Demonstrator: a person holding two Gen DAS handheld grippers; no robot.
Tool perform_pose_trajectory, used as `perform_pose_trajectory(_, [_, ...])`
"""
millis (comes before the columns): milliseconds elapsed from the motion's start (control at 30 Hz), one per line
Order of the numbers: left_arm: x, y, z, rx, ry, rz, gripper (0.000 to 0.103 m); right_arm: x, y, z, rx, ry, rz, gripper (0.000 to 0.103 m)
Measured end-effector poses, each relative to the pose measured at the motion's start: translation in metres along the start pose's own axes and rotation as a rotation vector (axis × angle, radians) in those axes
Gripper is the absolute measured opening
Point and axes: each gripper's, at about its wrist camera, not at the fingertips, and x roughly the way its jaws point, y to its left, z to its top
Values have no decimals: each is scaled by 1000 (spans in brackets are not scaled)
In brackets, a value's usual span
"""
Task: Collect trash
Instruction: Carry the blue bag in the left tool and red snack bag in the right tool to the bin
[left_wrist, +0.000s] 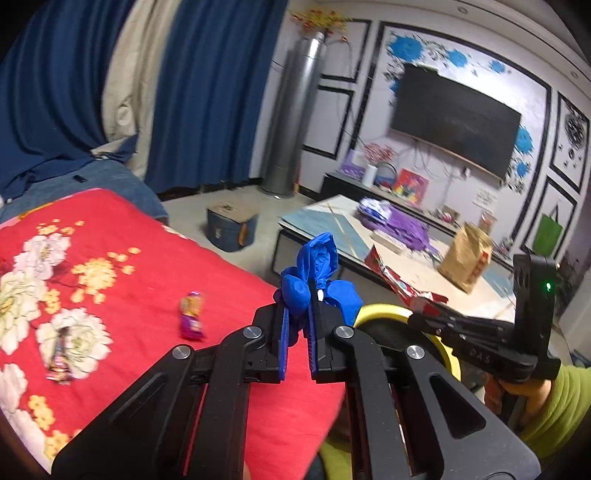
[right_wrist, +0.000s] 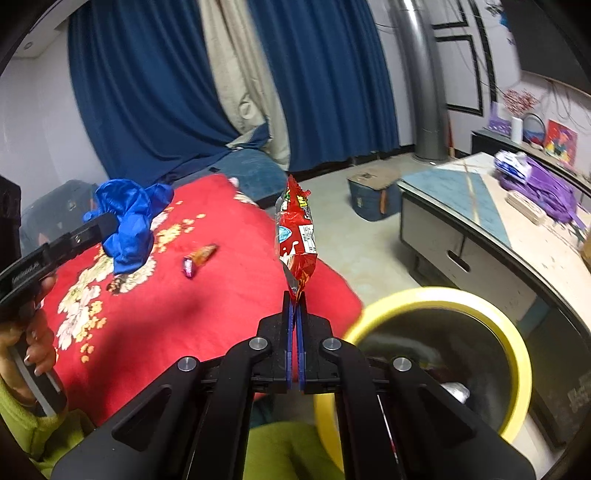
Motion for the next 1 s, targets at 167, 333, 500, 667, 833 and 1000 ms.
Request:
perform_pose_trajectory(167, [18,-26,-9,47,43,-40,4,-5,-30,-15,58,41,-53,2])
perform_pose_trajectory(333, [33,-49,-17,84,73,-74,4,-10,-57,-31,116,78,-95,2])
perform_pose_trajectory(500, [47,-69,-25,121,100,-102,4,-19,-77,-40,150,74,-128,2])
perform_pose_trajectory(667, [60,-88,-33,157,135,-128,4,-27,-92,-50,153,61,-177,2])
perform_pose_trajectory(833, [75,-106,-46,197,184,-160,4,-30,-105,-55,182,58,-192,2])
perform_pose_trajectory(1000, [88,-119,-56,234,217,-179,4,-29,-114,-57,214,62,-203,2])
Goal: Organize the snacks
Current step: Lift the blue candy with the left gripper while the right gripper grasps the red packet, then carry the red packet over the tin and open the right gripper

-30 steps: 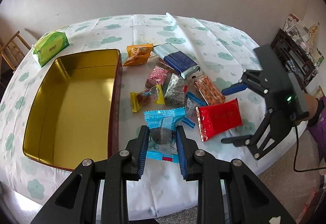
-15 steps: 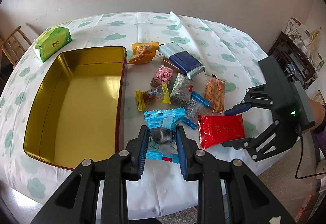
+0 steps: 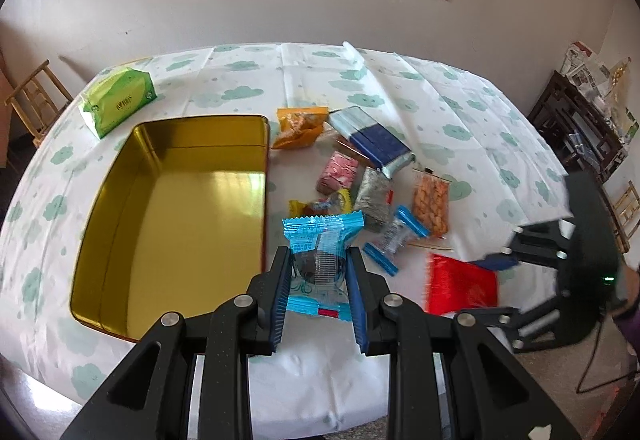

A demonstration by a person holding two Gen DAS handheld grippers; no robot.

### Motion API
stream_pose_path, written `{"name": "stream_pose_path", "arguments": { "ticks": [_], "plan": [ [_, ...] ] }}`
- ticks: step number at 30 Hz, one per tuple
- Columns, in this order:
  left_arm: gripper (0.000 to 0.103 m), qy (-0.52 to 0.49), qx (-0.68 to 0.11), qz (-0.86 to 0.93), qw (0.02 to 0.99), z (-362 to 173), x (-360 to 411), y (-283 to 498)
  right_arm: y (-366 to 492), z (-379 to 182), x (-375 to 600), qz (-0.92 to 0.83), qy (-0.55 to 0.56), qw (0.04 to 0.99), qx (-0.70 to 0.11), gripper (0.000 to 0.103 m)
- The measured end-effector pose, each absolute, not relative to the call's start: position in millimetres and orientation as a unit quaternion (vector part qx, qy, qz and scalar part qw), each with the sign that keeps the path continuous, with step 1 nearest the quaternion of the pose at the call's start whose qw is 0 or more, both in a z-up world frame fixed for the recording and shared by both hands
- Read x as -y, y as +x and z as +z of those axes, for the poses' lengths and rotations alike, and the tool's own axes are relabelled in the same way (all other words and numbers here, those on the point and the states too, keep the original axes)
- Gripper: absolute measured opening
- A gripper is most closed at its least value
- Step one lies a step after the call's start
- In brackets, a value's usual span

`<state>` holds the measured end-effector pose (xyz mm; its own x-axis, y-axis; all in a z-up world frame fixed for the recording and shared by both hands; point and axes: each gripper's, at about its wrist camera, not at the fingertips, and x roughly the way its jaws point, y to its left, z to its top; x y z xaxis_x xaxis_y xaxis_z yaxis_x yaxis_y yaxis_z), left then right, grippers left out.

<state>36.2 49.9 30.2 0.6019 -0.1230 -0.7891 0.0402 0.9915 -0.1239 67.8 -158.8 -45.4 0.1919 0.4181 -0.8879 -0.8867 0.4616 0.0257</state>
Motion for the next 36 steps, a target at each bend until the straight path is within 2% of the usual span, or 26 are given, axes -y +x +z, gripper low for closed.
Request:
{"name": "stream_pose_path", "arguments": {
  "ticks": [9,16,36],
  "plan": [
    [0.024,-0.035,-0.434,-0.005,0.900,34,-82,53,70,-21,201,0.394,-0.099,0.812,-0.420,0.046],
    [0.024,-0.020,-0.437,0.026,0.899,28,-111,74,93,-20,228,0.357,0.004,0.840,-0.409,0.046],
    [0.026,0.013,-0.480,0.063,0.875,-16,-175,153,110,-18,211,0.342,0.030,0.845,-0.410,0.046]
  ]
}}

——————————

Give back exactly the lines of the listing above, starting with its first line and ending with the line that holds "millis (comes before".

RESULT OF THE EXERCISE =>
Demonstrator: a person holding two Gen DAS handheld grippers; no robot.
Tool perform_pose_trajectory, used as `perform_pose_trajectory(_, [_, ...])`
"""
millis (comes before the columns): milliseconds elapsed from the motion's start (control at 30 Hz), one per line

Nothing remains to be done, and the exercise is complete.